What is needed> Output, word for word, the lines of this listing that fall between the line with "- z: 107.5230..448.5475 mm" and the line with "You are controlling", counting both of those lines, and no others.

Data extract>

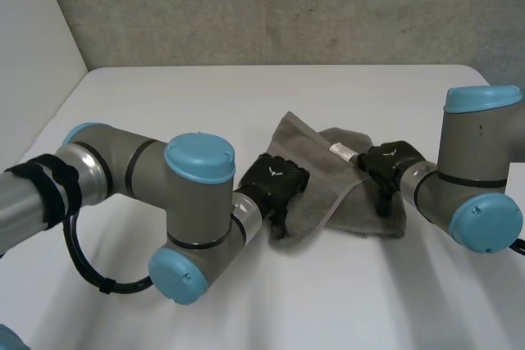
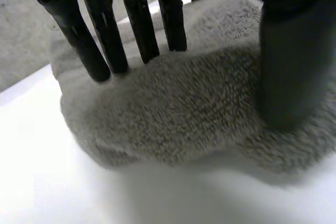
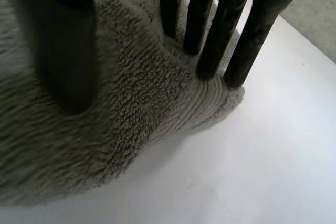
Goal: Fold the towel.
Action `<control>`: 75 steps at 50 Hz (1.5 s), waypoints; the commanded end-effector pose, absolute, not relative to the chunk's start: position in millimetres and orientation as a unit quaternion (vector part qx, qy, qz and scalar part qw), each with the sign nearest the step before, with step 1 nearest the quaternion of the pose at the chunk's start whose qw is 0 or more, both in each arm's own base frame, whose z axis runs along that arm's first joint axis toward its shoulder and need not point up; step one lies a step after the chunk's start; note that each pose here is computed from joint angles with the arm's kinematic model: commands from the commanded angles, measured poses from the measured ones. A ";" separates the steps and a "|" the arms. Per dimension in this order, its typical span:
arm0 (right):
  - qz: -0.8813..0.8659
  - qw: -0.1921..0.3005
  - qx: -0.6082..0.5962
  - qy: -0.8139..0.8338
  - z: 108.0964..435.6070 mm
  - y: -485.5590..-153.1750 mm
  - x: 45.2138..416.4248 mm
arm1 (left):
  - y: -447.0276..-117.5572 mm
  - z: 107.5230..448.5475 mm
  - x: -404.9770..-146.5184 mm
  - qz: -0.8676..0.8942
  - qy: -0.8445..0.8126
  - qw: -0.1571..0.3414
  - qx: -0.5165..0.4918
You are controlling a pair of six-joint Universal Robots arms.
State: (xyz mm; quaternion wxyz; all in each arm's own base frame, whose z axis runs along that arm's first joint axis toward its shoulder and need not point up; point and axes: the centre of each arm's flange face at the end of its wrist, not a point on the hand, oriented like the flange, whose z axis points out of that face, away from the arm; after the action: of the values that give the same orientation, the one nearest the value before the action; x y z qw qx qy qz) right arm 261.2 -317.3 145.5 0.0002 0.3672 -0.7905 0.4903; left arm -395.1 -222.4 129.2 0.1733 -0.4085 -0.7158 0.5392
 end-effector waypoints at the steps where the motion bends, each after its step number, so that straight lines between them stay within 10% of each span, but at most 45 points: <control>1: 0.488 -0.001 0.362 -0.794 145.0 -314.9 256.1 | -219.6 131.9 -391.9 0.537 -0.720 0.171 -0.404; 12: 0.529 -0.053 0.375 -0.759 200.9 -278.5 251.2 | -215.6 210.8 -351.7 0.608 -0.719 0.144 -0.304; 33: 0.653 -0.084 0.355 -0.664 321.3 -242.5 250.0 | -205.6 260.8 -235.6 0.628 -0.743 0.230 -0.011; 49: 0.439 -0.059 0.524 -0.727 203.9 -242.7 282.3 | -191.1 171.7 -249.6 0.473 -0.840 0.258 -0.066; 75: 0.540 -0.081 0.469 -0.694 251.1 -235.7 282.0 | -214.5 228.6 -273.5 0.600 -0.728 0.219 -0.250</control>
State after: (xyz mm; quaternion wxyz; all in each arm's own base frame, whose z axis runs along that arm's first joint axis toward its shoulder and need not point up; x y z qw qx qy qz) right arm 277.0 -230.2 252.9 -0.0707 0.4878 -0.7035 0.5121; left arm -259.2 -207.7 231.4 0.2063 -0.2090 -0.7403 0.6048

Response to the exercise>
  - z: 107.5230..448.5475 mm
  - x: -404.9770..-146.5184 mm
  - qz: -0.8676..0.8942
  - qy: -0.8445..0.8126
  - qw: -0.1571..0.3414
  - qx: -0.5165..0.4918
You are controlling a pair of six-joint Universal Robots arms.

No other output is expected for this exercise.